Sınıfı dolduran öğrencilerden biri bir adım öne çıkıp "Neler oluyor Jongin? Neden bahsediyorsun sen?" diye sordu.
"Şu gördüğünüz kişi," dedi parmağı ile Kyungsoo'yu işaret ederken, "hepimizin sınıf arkadaşı Do Kyungsoo, yani benim hoşlandığım çocuk. Evet ben Kim Jongin, Do Kyungsoo'dan hoşlanıyorum. Hatta uzun bir süredir, ta liseye başladığım ilk günden beridir ona tek taraflı olarak aşığım. Kyungsoo'nunsa ne benim duygularımdan haberi var ne de böyle bir niyeti. Yine de bu ondan vazgeçtiğim anlamına gelmiyor tabi ki. Eğer onu üzen olursa emin olsun ki ben de o kişiyi üzerim. Yemin ederim ki bunu yaparım. Bu yüzden Kyungsoo hakkında kötü sözler söyleyen, çirkin yalanlar atan ya da asılsız dedikodu çıkaran varsa içinizde ayağını denk alsın."
Bütün sınıf soluğunu tutmuş hayretle Jongin'i dinliyordu. Hiç kimse duyduklarına inanmak istemiyor, hala bir umut bütün bunların berbat bir kamera şakası olduğunu duymayı bekliyordu.
Ne yani Jongin Kyungsoo'ya mı aşıktı? Hem de tek taraflı! Kim inanırdı ki böyle bir yalana? Güzel biri yakışıklı birine aşık olmalıydı. Herkes kendine yakışan ya da yakıştırılan kimselerle sevgili olmalıydı. Kyungsoo Jongin'e hiç yakışmıyordu. Birlikte berbat ötesi görünüyorlardı. Jongin o tiple daha iyilerine layıktı.
Sınıfın çoğunluğunun düşüncesi bu ve benzeri şekildeydi. Herkes Jongin'in Kyungsoo'dan daha iyi birine layık olduğu ve Jongin'in kendine yazık ettiği konusunda hemfikirdi. Diğer fikirler bunun etrafında şekilleniyordu.
"Jongin şaka yapıyorsan söyleyim karşim. Hiç komik değilsin. Hiçbirimiz gülmüyoruz." dedi erkeklerden biri. Jongin ondan tarafa kızgın bir bakış attı. Şaka yapıyor gibi mi duruyordu Allah aşkına! Ciddiye alınmak, asıl aşık olanın ve ötekine yapışmaya çalışanın Kyungsoo değil de kendisi olduğunu anlamaları için daha ne yapması gerekiyordu?!
"Sevindim, çünkü şaka yapmıyorum. Sözlerimde son derece ciddiyim."
Kıskançlıktan kriz geçirecek gibi görünen sınıfın en güzel kızı Cindy, incecik beline ulaşan güçlü siyah saçlarıyla oynarken aslında sakinleşmeye çalışıyordu.

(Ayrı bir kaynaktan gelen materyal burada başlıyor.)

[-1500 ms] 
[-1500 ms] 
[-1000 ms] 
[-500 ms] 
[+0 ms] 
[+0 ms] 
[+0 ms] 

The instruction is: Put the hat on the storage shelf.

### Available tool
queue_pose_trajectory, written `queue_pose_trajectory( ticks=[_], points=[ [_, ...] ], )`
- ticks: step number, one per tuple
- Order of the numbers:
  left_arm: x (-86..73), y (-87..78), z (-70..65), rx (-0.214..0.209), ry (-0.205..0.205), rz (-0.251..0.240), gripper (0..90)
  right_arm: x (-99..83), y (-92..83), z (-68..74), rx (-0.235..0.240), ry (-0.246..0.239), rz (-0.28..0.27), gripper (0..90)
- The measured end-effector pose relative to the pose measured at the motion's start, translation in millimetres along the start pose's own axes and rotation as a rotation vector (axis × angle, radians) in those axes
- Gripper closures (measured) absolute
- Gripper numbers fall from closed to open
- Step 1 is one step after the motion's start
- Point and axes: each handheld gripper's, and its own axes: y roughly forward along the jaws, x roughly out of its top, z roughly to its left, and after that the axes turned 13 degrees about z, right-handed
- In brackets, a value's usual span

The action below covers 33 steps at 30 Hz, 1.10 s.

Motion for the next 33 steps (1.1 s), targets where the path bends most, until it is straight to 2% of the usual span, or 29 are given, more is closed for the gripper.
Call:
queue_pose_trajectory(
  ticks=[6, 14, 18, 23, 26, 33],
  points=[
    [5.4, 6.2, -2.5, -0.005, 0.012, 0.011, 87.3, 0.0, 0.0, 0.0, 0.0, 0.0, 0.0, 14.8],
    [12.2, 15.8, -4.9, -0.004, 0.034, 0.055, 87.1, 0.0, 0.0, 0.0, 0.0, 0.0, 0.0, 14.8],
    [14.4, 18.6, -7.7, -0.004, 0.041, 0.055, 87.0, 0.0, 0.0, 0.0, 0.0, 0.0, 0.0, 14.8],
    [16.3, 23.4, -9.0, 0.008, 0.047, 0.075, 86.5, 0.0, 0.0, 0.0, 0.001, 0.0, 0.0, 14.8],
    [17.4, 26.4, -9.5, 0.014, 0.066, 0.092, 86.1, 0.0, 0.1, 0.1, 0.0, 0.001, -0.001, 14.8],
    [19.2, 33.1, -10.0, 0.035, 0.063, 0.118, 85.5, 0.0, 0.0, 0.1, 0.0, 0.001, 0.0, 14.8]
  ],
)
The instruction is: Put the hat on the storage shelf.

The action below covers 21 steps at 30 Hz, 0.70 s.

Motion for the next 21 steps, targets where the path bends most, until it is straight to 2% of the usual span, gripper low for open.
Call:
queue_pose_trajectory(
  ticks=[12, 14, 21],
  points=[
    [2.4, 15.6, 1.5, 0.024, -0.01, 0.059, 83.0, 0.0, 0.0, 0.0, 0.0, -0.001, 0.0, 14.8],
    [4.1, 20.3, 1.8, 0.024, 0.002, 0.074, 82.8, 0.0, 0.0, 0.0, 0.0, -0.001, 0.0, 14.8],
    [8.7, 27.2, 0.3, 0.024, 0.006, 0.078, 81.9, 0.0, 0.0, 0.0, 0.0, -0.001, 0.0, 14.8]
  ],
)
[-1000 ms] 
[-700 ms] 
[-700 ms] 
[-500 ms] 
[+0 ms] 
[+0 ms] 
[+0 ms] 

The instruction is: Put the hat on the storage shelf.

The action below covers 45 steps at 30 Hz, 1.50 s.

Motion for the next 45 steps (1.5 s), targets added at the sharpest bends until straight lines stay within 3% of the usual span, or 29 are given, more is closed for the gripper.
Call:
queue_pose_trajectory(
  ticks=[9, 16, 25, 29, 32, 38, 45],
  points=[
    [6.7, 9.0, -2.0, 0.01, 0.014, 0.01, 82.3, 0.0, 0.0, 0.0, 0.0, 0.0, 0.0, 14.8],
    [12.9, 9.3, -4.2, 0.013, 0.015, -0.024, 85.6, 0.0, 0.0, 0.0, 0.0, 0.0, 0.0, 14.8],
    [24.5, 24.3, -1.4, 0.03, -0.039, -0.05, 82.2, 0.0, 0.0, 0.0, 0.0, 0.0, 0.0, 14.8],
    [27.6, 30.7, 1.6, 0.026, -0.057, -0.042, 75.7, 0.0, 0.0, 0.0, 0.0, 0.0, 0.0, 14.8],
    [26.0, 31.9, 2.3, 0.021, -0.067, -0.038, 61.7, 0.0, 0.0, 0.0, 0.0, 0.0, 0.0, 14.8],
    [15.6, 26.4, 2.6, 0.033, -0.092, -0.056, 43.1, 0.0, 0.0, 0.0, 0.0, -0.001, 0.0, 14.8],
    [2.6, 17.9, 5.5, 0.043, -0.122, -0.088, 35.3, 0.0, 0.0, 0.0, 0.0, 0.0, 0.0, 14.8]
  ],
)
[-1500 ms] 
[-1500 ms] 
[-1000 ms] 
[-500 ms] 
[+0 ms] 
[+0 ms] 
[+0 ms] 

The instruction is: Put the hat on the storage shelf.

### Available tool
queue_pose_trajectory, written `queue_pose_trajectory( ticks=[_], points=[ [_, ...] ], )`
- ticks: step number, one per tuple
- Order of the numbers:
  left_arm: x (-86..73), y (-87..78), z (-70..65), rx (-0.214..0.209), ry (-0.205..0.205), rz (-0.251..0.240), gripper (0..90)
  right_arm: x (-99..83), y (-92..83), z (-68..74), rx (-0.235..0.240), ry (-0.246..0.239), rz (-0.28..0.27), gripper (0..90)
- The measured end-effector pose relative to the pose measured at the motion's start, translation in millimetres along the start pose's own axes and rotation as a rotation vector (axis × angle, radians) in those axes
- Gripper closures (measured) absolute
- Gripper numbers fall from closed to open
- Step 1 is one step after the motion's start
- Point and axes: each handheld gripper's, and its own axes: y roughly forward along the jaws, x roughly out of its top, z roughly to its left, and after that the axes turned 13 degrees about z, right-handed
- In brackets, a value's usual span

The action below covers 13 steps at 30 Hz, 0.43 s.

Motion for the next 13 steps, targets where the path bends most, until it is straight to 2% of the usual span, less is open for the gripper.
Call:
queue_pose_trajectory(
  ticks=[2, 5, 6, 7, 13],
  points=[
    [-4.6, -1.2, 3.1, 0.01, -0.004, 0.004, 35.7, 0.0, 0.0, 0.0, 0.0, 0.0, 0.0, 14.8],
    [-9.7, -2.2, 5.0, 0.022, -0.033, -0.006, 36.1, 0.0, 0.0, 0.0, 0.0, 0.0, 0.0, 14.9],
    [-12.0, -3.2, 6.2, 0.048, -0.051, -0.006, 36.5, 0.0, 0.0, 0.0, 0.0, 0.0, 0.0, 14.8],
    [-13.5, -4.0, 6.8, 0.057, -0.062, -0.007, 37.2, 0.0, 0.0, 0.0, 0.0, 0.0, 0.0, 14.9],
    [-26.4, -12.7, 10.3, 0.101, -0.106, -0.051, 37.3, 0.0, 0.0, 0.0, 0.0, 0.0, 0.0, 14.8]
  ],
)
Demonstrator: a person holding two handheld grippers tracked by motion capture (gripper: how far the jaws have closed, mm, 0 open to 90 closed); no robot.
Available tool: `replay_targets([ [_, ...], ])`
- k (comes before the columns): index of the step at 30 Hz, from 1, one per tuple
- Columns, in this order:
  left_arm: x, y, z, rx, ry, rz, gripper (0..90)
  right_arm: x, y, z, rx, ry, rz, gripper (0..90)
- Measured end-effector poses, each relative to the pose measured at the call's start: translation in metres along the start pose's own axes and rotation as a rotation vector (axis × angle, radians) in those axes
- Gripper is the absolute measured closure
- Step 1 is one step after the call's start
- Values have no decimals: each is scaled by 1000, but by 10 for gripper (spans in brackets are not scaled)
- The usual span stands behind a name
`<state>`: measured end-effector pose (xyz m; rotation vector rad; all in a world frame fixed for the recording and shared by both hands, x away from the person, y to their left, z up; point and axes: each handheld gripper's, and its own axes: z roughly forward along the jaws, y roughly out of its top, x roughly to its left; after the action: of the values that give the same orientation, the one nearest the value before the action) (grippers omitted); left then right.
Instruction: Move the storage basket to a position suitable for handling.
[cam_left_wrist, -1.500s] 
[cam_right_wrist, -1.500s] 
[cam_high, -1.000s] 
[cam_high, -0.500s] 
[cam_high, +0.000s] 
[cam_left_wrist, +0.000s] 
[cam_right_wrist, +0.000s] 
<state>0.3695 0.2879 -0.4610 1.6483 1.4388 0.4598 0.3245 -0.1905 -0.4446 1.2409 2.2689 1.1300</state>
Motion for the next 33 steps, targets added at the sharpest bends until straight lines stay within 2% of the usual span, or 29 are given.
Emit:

Jongin'i tanırdı, o çok iyi biriydi ve dış görünüşüne bakmadan ihtiyacı olan herkese yardım ederdi. Böyle de yüce gönüllüydü işte fakat bu sefer fazla ileri gitmişti. Sırf Kyungsoo'yu hakkında çıkan dedikodulardan korumak için böylesine ileri gitmek akıl karı değildi. Jongin bu denli aptalca davranmış, kusursuz imajını kimseyle konuşmayan tuhaf bir şişko yüzünden mahvediyor olamazdı.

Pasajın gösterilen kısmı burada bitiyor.